Directions for this task: Search the data for the word "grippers" and copy every line where it occurs.
▶
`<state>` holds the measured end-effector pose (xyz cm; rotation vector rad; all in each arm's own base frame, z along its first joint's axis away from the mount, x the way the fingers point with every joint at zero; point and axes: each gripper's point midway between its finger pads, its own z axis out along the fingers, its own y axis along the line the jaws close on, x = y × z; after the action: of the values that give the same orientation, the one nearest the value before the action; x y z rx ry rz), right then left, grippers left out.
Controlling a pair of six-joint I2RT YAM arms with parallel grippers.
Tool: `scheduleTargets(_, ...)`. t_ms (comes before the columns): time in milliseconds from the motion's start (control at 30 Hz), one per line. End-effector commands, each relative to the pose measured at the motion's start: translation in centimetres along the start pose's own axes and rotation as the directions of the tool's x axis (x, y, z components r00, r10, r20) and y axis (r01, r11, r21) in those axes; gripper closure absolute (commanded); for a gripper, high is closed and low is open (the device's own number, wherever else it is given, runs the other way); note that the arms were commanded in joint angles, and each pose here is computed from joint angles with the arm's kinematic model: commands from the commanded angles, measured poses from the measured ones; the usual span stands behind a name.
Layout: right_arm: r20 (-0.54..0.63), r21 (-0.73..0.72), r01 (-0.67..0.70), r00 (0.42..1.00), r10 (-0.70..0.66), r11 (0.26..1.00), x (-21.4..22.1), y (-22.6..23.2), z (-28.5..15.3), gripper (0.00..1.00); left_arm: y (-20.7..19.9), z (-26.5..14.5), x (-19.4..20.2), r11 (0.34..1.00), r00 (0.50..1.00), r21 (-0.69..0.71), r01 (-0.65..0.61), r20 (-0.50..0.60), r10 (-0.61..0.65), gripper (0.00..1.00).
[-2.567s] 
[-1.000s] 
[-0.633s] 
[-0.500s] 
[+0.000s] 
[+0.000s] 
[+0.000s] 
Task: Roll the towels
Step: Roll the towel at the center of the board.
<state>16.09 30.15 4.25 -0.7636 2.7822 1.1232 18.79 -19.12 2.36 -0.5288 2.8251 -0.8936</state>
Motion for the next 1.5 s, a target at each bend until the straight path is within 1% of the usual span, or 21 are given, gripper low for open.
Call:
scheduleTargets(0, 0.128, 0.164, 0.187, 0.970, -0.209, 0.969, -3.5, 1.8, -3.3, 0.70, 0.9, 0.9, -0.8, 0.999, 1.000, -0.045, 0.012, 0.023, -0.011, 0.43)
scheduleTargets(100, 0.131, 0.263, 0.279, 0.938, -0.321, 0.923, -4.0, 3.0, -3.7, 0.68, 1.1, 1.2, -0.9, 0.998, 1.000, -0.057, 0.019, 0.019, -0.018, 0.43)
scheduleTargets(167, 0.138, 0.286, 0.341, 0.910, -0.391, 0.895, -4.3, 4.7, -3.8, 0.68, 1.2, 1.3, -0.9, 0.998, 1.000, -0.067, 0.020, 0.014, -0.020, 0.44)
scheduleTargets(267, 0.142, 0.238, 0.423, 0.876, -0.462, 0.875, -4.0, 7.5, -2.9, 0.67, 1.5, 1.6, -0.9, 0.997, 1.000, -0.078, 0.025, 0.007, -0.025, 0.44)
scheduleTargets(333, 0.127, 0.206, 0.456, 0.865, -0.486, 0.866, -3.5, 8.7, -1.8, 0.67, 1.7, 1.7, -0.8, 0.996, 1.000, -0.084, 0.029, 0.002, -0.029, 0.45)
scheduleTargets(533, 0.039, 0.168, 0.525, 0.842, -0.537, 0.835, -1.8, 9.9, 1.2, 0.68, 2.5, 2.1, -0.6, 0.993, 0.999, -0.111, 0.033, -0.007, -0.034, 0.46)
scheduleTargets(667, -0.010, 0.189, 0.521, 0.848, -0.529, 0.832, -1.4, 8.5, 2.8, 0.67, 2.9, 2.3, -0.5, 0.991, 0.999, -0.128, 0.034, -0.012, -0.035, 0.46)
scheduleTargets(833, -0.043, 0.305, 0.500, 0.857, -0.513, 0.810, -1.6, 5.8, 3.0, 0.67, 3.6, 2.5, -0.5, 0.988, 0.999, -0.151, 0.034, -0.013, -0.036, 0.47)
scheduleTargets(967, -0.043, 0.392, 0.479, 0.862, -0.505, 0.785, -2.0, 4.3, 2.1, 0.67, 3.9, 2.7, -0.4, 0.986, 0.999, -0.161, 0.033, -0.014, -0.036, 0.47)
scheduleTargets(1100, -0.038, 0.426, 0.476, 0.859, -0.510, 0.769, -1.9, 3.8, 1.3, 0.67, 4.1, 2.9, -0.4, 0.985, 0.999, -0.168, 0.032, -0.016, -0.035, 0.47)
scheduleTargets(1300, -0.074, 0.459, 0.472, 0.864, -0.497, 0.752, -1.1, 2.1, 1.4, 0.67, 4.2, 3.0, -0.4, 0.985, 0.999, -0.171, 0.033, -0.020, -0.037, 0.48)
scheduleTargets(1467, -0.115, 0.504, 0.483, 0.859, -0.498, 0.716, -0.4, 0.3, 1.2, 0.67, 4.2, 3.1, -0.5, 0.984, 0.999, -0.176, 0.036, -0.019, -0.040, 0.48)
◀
Exercise response:
`<state>` holds the measured end-effector pose (xyz cm; rotation vector rad; all in each arm's own base frame, z along its first joint's axis away from the mount, x the way the fingers point with every joint at zero; point and axes: each gripper's point midway between its finger pads, its own z axis out along the fingers, its own y axis along the line the jaws close on, x = y × z; after the action: of the values that give the same orientation, the one nearest the value before the action; x y z rx ry rz), right then left, grippers left out.
Controlling a pair of six-joint I2RT YAM arms with parallel grippers.

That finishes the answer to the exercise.